Although Edelman owns $2 million advertising shop Blue, there are not plans to grow it beyond its niche primarily servicing Washington DC organizations, Edelman adds. 

“Ultimately, our core businesses will be PR, digital and research because they are mutually supportive of each other,” Edelman said, adding this week’s Omnicom-Publicis merger reiterated his firm’s ambitions to go “narrow and deep and do what we do well rather than replicate a $22 billion holding company and stretch ourselves too thin.”

Edelman says his firm previously struggled to make inroads into digital’s backend, for instance with website builds, and has since focused its digital efforts on the social side. What remains in question, however, is how deep Edelman will go into digital’s evolving paid game.

“We don’t know what the opportunity is there yet,” he said, adding it is still unclear whether PR firms - including his - will be entrusted with hefty media budgets to use towards things like sponsored content.

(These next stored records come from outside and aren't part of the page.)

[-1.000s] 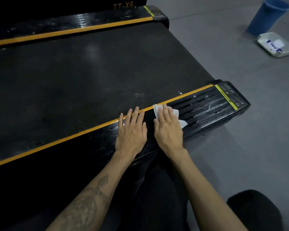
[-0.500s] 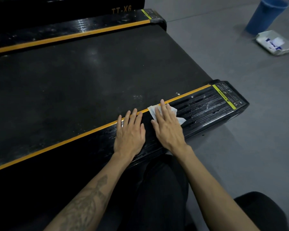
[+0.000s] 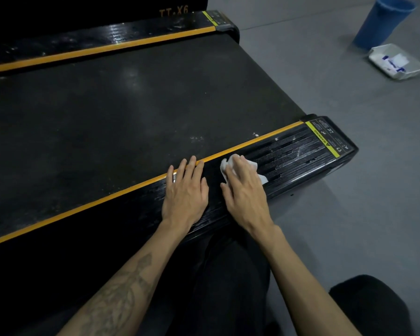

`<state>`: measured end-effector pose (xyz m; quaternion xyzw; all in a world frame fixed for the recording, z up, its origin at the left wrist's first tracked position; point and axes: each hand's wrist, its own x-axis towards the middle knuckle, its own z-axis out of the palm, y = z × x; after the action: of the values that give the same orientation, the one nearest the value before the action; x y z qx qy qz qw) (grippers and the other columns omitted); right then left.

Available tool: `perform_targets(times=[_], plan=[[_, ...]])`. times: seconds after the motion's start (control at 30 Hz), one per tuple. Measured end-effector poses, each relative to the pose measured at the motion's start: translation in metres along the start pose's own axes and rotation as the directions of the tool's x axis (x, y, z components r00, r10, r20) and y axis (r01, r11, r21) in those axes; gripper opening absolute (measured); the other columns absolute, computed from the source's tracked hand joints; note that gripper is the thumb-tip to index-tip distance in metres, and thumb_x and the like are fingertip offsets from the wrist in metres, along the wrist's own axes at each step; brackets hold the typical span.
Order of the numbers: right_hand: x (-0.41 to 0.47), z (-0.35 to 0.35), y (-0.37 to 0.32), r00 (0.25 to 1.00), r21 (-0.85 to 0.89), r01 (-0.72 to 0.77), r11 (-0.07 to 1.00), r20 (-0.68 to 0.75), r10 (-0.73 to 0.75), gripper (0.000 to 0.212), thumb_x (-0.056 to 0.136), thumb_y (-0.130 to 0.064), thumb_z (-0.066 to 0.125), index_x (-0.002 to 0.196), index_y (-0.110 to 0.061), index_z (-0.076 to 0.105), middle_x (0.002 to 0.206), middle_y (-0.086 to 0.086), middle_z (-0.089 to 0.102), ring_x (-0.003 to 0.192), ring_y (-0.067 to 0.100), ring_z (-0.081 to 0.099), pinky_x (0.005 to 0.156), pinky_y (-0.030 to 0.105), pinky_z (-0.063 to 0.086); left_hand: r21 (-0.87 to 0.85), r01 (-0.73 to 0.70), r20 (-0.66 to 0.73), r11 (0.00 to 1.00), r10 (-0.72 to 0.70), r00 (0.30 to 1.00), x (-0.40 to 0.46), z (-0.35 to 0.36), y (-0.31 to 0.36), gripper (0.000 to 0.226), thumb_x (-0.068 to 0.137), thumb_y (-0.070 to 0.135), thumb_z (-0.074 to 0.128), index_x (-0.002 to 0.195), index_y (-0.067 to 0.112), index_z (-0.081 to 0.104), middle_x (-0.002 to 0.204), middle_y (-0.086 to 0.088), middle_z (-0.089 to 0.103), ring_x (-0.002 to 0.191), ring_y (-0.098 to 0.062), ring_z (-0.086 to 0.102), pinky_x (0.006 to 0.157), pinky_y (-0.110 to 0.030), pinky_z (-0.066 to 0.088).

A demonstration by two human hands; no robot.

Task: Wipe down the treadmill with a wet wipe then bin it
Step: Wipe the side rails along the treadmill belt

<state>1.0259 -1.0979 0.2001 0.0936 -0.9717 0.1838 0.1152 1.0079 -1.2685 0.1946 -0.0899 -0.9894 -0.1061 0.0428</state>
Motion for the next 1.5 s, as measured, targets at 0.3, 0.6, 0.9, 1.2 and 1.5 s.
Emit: perform_targets(times=[0.3,0.6,0.9,1.2,1.5], plan=[[0.006,0.015,-0.004,0.997,-0.084,-0.027,0.996,0.075,0.033,0.062,0.106,-0.044,0.028,0.156,-0.01,0.04,0.165,0.01,0.034,0.153,0.024,0.03,0.123,0.044,0.03,-0.005,0.011,0.0,1.0,-0.011,1.0,0.001,-0.002,0.001,0.056,0.106,0.039,0.024,0.156,0.017,0.038,0.165,-0.004,0.035,0.154,-0.023,0.03,0.126,-0.052,0.021],[0.011,0.014,-0.008,0.989,-0.07,-0.077,0.995,0.123,0.086,0.07,0.103,-0.052,0.017,0.158,-0.014,0.037,0.167,0.007,0.027,0.156,0.023,0.023,0.126,0.044,0.024,-0.005,0.012,0.007,1.0,-0.012,1.0,0.001,-0.002,0.001,0.054,0.108,0.037,0.029,0.157,0.018,0.038,0.166,-0.004,0.034,0.154,-0.023,0.029,0.126,-0.052,0.02],[0.009,0.013,-0.004,0.99,-0.125,-0.084,0.989,0.106,0.097,0.064,0.105,-0.047,0.025,0.153,-0.009,0.045,0.162,0.012,0.037,0.151,0.028,0.033,0.12,0.047,0.034,-0.003,0.013,-0.008,1.0,-0.013,1.0,0.001,-0.002,0.001,0.054,0.107,0.037,0.029,0.156,0.017,0.039,0.165,-0.005,0.036,0.153,-0.023,0.031,0.126,-0.053,0.022],[0.003,0.013,-0.005,0.986,-0.131,-0.137,0.982,0.073,0.147,0.065,0.105,-0.045,0.021,0.153,-0.008,0.044,0.164,0.011,0.035,0.152,0.028,0.031,0.122,0.045,0.032,-0.018,0.003,-0.016,1.0,-0.003,1.0,0.001,-0.001,0.002,0.052,0.108,0.035,0.035,0.156,0.015,0.039,0.165,-0.007,0.036,0.154,-0.025,0.03,0.125,-0.053,0.022],[0.008,0.009,0.004,0.979,-0.155,-0.189,0.97,0.051,0.199,0.065,0.105,-0.043,0.021,0.152,-0.006,0.045,0.162,0.013,0.038,0.15,0.029,0.035,0.119,0.046,0.036,-0.026,0.0,-0.004,1.0,0.0,1.0,0.001,-0.001,0.002,0.053,0.108,0.036,0.031,0.157,0.016,0.037,0.166,-0.006,0.033,0.155,-0.023,0.026,0.126,-0.052,0.02]])
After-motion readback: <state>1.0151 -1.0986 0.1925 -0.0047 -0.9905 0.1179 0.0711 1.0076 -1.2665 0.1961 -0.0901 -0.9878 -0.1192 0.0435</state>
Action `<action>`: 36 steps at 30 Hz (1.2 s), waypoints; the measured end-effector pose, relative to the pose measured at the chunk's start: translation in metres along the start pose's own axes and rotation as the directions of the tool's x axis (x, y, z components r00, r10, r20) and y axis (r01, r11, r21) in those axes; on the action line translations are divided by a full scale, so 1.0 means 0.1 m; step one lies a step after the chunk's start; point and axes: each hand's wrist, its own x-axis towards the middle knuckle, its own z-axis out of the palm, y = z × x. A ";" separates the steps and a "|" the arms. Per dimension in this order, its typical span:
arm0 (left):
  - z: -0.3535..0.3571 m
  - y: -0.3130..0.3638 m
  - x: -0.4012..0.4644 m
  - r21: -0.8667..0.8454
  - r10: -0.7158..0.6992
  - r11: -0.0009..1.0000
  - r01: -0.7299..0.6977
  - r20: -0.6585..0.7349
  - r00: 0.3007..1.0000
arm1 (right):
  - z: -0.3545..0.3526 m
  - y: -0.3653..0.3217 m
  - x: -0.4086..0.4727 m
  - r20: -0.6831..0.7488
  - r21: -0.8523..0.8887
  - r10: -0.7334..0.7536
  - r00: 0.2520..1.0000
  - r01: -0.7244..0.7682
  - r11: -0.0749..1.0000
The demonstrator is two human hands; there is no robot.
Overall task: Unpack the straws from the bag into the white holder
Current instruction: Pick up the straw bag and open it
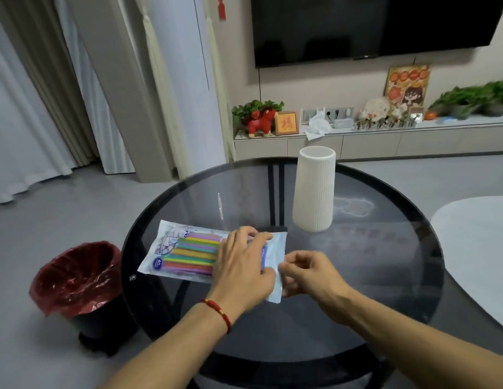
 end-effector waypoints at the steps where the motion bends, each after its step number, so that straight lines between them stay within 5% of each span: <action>1: 0.03 0.07 0.01 -0.073 -0.023 0.997 0.022 -0.020 1.000 | 0.01 0.02 0.01 0.021 0.037 -0.011 1.000 0.010 0.999; 4: 0.07 0.18 0.05 -0.214 -0.124 0.968 0.127 0.025 0.992 | 0.03 0.10 0.03 0.021 0.154 -0.010 1.000 0.007 0.988; 13: 0.06 0.13 -0.01 -0.257 -0.138 0.957 0.138 0.017 0.990 | 0.03 0.11 0.02 0.054 0.362 0.041 0.998 -0.058 0.930; 25: 0.00 0.14 -0.04 -0.314 -0.214 0.930 0.192 -0.034 0.976 | 0.04 0.06 -0.02 0.127 0.443 0.088 0.988 -0.136 0.886; 30: 0.01 0.14 0.00 -0.302 -0.225 0.930 0.207 -0.026 0.974 | 0.08 0.04 -0.05 0.099 0.399 0.070 0.993 -0.104 0.911; 36: -0.05 0.15 0.01 -0.104 -0.070 0.991 0.080 0.092 0.993 | 0.12 -0.01 -0.09 0.065 0.062 0.050 0.997 -0.054 0.997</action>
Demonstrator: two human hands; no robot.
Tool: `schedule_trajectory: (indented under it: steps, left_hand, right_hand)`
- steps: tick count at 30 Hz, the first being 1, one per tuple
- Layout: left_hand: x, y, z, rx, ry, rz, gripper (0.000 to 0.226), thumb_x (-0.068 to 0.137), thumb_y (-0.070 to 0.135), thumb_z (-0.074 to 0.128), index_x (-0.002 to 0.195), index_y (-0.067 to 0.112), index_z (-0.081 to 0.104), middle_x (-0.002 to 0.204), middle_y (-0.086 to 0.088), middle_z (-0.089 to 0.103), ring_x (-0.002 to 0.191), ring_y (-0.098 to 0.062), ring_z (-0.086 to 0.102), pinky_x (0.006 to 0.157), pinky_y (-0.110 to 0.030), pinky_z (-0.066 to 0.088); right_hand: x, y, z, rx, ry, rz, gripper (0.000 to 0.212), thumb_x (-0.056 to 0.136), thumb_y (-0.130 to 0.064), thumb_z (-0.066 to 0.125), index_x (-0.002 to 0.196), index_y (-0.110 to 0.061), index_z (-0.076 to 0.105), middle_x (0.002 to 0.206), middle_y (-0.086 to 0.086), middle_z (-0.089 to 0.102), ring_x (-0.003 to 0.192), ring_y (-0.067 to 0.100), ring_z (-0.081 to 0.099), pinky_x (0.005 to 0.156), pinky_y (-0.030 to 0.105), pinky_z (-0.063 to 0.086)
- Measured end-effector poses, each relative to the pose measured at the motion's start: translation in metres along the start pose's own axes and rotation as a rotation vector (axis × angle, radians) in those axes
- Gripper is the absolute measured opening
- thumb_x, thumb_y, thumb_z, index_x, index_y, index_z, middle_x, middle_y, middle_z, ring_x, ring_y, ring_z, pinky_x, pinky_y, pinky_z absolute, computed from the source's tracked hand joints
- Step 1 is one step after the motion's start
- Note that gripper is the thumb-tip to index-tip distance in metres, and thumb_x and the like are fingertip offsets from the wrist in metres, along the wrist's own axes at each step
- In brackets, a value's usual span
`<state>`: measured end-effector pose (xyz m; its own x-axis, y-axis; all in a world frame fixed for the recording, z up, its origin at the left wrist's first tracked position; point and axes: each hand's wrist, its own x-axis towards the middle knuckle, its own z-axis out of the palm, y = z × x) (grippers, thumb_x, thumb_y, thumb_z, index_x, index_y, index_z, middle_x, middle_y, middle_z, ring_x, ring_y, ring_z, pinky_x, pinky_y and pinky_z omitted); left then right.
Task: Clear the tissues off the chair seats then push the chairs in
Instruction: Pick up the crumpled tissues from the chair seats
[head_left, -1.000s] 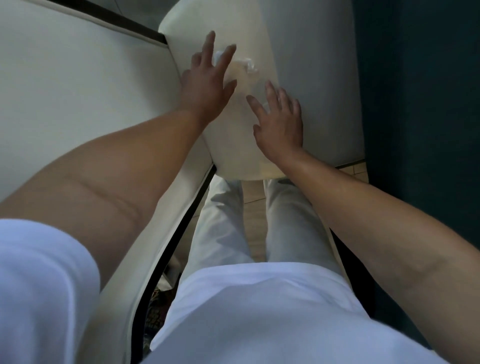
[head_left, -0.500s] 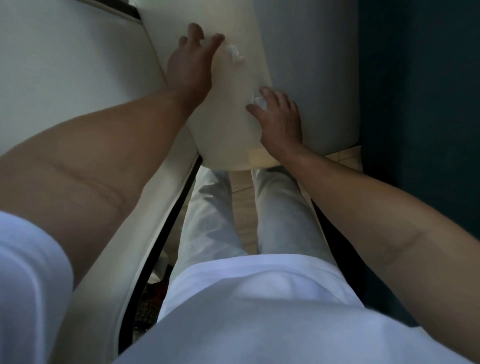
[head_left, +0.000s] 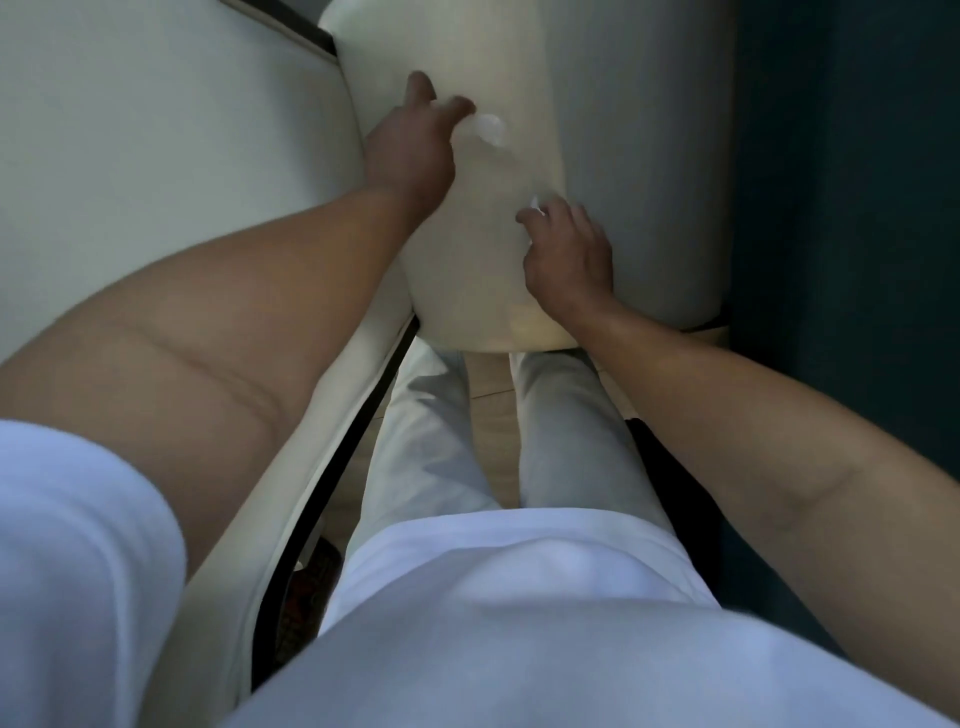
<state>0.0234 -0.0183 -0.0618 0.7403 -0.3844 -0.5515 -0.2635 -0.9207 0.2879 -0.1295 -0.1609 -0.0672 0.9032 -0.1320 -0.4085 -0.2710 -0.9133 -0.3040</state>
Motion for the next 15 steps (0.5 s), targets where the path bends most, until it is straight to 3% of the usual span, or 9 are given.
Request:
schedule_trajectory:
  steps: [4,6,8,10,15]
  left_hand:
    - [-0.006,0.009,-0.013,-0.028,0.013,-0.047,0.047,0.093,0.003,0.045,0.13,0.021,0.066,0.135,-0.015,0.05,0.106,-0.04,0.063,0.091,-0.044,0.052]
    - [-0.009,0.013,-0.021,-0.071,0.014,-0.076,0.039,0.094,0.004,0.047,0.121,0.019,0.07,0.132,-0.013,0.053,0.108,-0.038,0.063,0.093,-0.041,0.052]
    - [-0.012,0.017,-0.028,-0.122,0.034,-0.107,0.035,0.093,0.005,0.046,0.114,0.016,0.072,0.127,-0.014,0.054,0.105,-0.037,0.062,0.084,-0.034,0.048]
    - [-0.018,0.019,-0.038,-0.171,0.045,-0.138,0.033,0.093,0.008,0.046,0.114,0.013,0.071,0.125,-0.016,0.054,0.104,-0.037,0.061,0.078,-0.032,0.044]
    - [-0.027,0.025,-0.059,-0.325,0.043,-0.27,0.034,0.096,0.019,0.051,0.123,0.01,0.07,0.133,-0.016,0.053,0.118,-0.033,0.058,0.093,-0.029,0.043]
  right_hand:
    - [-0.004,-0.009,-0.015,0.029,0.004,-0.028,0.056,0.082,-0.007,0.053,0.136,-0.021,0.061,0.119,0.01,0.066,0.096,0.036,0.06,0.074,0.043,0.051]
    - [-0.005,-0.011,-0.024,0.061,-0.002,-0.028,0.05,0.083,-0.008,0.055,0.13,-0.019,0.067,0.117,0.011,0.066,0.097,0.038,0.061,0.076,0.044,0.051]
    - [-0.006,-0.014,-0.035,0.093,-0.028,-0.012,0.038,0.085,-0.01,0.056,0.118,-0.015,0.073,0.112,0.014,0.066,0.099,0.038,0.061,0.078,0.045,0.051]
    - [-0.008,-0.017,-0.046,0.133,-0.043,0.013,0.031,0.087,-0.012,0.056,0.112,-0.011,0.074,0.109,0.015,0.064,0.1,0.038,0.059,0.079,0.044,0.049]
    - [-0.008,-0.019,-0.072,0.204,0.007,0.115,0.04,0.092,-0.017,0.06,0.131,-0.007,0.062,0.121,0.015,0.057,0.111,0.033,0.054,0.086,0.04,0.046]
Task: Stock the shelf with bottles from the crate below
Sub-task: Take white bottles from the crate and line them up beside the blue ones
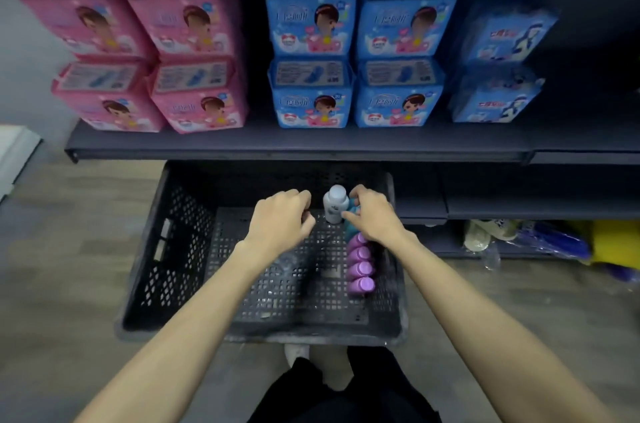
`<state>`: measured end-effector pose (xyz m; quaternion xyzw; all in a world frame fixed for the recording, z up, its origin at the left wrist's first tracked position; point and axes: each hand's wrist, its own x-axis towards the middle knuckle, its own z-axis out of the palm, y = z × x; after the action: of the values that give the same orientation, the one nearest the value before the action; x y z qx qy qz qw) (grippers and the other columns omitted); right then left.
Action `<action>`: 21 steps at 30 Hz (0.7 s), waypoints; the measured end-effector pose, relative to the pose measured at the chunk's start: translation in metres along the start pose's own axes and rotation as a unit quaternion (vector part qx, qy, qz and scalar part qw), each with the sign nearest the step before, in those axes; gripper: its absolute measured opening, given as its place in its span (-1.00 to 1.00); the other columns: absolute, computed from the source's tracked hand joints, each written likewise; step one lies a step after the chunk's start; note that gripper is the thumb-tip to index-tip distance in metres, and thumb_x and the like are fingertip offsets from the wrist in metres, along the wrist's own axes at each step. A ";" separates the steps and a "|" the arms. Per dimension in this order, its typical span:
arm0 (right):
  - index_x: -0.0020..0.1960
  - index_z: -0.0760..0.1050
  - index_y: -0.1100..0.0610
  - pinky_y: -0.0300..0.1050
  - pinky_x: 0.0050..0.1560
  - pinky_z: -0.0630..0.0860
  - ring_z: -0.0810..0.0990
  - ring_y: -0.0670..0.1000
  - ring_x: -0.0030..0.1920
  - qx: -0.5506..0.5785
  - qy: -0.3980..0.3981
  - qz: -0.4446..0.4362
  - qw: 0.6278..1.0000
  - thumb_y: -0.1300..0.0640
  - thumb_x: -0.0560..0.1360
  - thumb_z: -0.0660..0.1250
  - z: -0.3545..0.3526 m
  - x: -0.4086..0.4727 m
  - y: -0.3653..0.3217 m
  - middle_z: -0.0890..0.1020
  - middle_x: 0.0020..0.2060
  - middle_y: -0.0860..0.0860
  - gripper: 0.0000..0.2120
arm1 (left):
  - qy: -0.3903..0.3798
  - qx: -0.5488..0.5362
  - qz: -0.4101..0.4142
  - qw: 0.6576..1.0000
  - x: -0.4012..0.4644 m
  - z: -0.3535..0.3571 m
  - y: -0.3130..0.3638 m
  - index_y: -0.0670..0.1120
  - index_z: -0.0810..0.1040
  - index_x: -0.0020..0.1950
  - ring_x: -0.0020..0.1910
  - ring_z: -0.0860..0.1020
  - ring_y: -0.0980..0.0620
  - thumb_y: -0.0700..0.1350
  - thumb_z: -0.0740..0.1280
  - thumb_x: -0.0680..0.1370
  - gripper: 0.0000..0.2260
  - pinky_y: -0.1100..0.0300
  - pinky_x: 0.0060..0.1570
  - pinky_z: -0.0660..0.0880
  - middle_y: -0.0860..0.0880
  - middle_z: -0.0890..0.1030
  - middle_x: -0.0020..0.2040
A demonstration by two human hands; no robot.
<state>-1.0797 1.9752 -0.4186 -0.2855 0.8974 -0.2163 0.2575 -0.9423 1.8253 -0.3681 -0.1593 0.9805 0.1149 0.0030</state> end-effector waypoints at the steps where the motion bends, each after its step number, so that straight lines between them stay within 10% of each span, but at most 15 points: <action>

The firm is also exploring emerging practice areas through its $17 million brand engagement firm Matter, including experiential work, such as pop-up stores for eBay and the Cybergeddon digital crime thriller with Norton. Additionally, sports marketing -— about 1% of overall business -- has been anchored by the firm’s work with Quest Diagnostics in its takeover of the New York Giants' training facility.

In addition to Blue and Matter, the $17 million market research shop  Edelman Berland  and the $4 million Krispr Communications - formed in early 2012 to do outreach to the nutrition community for the Kellogg Company -- all roll into Edelman PR.

Edelman’s sister agency the Zeno Group grew by nearly 62% in 2012, totaling $26.9 million in revenue. Including Zeno, total revenues for the privately-held Daniel J. Edelman group was $733.9 million up nearly 13%.